ClamAV + osquery → Microsoft Defender for Endpoint P1
ClamAV + osquery ↔ Microsoft Defender for Endpoint P1: integration to migration path.
ClamAV and osquery deploy alongside Defender for Endpoint P1 first — starting at the perimeter and as read-only inventory — then progressively extend onto the surfaces P1 never covers: Linux file-server AV, deep host inventory, FIM-of-record and custom signatures. No flag day, no forced re-tooling, and every phase rolls back in minutes.
The honest exception is the headline: neither ClamAV nor osquery is an EDR, so this is augmentation, not replacement. MDE P1 stays AV-of-record on Windows throughout — we say so up front, because the rest only matters if you can trust it.
The idea
Augment the gaps.
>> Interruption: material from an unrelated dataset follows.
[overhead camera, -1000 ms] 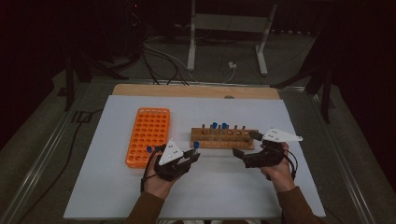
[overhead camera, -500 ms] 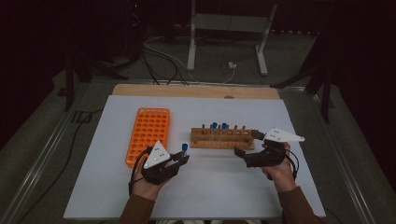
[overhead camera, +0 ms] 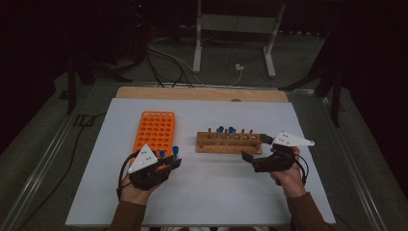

Keep Defender as AV-of-record.
The topology that makes this zero-downtime: Defender P1 stays the only on-access scanner on Windows — its real-time minifilter owns the file system — while ClamAV runs scheduled at off-hours against high-value paths and at the mail/web perimeter, and osquery plus Fleet runs everywhere as a read-only inventory and query plane. The one hard rule is on-access ownership: never two on-access scanners on the same host, so on Linux you pick one per host and cross-exclude their working directories. Defender keeps owning real-time prevention, ASR and Tamper Protection; the OSS pair covers what P1 simply does not ship.
The phases
Seven steps. Each one reversible.
Baseline & inventory
We document per-endpoint MDE P1 onboarding status, ASR rule state and last-seen; per-Linux-host AV; per-gateway scanning state; and SIEM ingest paths. Critically, we make an explicit decision on scope — augmentation only (the default), or a scoped retirement of a pre-existing perimeter SaaS-AV. MDE P1 is never the retirement target. Read-only.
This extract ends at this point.